#### How to complete this task:
Among the entries below, please show each line that carries the word "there".

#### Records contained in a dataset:

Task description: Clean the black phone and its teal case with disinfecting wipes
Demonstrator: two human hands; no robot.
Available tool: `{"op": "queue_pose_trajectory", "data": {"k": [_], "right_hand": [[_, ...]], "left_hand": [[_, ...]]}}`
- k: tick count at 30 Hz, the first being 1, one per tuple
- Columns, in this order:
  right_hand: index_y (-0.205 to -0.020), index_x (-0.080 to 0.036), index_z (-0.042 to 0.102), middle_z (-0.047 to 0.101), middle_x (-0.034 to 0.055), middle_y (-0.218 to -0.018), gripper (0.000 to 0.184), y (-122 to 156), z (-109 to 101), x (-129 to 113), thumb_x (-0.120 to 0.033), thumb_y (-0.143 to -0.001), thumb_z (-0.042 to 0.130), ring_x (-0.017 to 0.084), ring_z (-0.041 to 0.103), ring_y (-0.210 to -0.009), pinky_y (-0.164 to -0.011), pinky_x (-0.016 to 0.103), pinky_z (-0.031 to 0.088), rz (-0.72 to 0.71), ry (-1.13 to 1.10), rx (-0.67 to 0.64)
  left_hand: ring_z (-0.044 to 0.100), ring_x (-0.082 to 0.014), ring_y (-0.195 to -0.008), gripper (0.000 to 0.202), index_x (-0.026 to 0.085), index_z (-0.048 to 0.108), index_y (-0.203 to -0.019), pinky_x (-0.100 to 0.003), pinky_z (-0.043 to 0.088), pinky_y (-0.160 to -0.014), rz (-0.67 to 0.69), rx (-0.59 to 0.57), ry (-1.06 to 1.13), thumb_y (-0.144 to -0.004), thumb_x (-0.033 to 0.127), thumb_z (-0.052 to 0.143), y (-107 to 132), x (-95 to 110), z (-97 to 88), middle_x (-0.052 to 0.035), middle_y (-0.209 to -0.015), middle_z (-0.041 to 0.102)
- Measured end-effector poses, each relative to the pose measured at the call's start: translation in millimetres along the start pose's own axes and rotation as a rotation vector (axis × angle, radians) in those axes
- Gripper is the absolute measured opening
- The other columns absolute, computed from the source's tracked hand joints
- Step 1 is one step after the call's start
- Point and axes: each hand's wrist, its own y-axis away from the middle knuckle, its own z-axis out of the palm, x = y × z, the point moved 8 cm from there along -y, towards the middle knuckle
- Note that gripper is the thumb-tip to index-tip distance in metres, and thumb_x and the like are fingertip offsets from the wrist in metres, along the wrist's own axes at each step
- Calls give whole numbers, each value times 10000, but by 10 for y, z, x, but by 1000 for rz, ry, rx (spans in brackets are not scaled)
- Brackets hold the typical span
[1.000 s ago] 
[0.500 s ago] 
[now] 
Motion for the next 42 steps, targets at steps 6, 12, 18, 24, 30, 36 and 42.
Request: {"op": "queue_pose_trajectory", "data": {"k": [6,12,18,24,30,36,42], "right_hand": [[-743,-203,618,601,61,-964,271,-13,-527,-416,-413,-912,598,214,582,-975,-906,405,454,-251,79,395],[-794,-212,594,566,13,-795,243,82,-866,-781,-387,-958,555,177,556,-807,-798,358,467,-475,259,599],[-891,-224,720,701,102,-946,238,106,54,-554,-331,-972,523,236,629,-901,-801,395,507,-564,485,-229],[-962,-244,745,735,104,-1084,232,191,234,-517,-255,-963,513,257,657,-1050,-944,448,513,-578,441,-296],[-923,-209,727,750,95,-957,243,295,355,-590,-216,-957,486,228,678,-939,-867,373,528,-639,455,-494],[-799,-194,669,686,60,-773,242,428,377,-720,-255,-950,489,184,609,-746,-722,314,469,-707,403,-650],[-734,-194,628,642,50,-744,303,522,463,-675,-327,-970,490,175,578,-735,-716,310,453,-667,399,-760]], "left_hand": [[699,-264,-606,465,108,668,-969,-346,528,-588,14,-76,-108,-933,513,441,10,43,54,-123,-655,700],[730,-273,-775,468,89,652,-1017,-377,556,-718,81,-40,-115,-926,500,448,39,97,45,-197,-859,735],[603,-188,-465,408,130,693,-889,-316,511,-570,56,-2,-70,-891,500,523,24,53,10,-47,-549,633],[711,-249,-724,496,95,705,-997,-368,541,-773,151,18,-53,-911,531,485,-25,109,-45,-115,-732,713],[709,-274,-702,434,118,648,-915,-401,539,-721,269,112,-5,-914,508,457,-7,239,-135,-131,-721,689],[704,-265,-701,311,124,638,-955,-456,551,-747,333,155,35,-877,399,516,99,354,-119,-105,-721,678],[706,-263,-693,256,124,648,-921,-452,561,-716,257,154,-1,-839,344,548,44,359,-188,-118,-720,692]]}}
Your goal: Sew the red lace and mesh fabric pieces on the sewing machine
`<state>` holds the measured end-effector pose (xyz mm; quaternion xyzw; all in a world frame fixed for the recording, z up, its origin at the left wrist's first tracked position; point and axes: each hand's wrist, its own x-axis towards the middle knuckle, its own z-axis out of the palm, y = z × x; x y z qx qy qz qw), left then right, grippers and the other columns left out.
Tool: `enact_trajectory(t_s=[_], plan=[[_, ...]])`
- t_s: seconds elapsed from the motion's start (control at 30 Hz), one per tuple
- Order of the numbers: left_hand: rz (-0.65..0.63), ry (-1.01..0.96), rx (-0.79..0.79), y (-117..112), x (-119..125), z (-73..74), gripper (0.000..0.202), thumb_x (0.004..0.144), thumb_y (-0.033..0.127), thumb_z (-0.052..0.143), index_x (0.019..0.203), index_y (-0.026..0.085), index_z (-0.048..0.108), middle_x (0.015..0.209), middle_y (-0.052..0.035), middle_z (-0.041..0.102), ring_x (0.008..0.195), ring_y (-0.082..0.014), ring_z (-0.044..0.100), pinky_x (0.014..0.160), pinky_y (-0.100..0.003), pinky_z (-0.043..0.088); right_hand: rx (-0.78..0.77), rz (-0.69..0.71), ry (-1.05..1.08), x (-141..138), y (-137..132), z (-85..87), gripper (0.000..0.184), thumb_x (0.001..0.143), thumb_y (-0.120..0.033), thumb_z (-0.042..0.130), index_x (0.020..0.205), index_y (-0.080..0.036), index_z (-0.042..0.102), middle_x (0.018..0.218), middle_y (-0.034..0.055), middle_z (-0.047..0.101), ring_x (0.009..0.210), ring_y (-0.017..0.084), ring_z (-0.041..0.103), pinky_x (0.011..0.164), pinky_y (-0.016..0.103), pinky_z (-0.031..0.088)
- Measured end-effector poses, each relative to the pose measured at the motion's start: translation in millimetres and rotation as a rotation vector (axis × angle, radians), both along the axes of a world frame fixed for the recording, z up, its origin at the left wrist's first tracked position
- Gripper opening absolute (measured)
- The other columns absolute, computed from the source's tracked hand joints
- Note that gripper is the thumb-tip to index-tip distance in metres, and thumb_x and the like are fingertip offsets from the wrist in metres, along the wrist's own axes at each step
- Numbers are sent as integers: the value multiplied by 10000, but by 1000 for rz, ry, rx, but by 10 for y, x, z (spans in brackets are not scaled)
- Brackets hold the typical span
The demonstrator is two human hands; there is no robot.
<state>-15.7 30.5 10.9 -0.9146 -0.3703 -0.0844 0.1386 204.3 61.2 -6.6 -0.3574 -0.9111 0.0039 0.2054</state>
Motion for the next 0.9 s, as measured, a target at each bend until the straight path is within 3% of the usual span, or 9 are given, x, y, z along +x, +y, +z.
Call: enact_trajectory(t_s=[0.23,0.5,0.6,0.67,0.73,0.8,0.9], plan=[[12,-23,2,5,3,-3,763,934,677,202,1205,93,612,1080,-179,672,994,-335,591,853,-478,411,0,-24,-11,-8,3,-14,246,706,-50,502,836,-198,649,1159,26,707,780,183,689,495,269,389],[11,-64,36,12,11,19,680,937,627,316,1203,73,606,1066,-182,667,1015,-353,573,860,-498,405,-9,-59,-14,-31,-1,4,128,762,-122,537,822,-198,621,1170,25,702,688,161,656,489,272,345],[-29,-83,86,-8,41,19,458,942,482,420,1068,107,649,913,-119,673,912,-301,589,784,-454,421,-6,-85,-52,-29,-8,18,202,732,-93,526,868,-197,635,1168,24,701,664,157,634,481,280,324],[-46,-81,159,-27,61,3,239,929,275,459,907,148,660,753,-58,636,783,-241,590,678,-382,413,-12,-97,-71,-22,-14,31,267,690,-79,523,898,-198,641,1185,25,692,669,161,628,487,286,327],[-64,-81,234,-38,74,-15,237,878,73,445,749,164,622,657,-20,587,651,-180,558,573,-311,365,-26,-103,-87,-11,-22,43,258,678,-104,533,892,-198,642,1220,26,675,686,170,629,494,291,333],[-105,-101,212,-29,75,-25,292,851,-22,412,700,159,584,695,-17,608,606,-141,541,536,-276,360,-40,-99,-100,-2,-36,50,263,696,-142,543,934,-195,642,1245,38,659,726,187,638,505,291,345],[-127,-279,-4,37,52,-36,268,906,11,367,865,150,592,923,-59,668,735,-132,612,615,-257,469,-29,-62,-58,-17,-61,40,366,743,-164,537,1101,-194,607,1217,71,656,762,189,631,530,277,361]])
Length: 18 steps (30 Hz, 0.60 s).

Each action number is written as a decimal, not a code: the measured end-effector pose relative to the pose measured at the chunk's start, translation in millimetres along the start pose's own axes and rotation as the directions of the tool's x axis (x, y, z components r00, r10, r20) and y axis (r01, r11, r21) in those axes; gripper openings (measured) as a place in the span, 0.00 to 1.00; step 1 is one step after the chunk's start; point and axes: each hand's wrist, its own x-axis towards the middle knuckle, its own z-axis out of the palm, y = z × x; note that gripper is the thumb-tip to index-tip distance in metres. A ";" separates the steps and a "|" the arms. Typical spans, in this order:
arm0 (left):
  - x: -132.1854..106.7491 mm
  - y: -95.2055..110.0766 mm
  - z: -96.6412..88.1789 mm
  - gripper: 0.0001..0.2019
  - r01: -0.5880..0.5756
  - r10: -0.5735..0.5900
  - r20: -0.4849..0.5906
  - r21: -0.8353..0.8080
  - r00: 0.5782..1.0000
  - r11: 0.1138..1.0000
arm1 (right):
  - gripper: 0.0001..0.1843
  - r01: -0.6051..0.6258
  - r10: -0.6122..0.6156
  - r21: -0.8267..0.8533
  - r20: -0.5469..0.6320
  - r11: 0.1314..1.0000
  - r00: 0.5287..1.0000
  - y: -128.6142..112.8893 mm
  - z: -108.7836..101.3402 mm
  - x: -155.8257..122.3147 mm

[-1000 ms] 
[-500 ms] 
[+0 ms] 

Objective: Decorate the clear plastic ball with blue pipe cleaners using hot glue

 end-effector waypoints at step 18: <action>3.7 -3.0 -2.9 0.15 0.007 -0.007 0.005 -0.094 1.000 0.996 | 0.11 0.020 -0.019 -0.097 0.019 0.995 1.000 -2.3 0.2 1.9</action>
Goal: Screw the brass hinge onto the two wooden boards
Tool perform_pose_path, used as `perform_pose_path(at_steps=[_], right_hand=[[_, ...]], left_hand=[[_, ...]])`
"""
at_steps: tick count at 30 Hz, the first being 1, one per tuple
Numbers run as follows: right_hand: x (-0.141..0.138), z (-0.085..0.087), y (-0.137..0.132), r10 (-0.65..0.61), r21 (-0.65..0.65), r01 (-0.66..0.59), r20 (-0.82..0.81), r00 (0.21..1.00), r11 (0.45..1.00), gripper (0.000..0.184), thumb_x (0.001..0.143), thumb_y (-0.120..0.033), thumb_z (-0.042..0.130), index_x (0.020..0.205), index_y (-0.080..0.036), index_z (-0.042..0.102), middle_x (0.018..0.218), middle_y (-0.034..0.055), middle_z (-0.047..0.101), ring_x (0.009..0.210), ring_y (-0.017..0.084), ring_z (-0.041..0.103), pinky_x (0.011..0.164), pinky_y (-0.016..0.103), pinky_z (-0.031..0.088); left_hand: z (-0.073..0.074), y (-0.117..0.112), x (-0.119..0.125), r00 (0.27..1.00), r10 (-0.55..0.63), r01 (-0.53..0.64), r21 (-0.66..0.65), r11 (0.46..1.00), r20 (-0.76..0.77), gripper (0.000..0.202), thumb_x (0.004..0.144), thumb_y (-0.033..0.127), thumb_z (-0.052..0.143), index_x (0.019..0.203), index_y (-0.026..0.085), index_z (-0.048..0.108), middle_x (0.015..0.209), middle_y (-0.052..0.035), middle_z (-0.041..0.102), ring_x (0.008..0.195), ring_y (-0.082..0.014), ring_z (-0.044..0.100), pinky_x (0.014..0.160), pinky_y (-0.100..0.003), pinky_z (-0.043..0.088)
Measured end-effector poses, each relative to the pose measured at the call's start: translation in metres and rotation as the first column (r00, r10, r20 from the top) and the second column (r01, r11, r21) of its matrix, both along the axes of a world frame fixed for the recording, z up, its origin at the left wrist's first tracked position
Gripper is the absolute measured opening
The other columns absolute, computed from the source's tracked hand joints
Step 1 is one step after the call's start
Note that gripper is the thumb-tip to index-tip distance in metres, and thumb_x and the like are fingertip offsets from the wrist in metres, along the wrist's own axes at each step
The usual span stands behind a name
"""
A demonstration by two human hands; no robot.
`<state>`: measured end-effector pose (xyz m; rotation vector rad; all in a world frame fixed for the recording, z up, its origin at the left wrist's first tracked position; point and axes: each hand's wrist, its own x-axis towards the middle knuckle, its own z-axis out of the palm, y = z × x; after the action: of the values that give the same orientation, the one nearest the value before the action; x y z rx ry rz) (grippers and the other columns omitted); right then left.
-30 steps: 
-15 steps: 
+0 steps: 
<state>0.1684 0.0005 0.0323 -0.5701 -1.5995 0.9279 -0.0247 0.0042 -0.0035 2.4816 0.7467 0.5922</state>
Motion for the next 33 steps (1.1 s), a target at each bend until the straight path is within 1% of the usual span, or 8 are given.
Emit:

#### Solution for this task:
- Point and axes: each hand's wrist, its own y-axis away from the middle knuckle, its own z-axis out of the palm, x = y × z, the point moved 8 cm from there along -y, towards the middle knuckle
The demonstrator is two human hands; there is no robot.

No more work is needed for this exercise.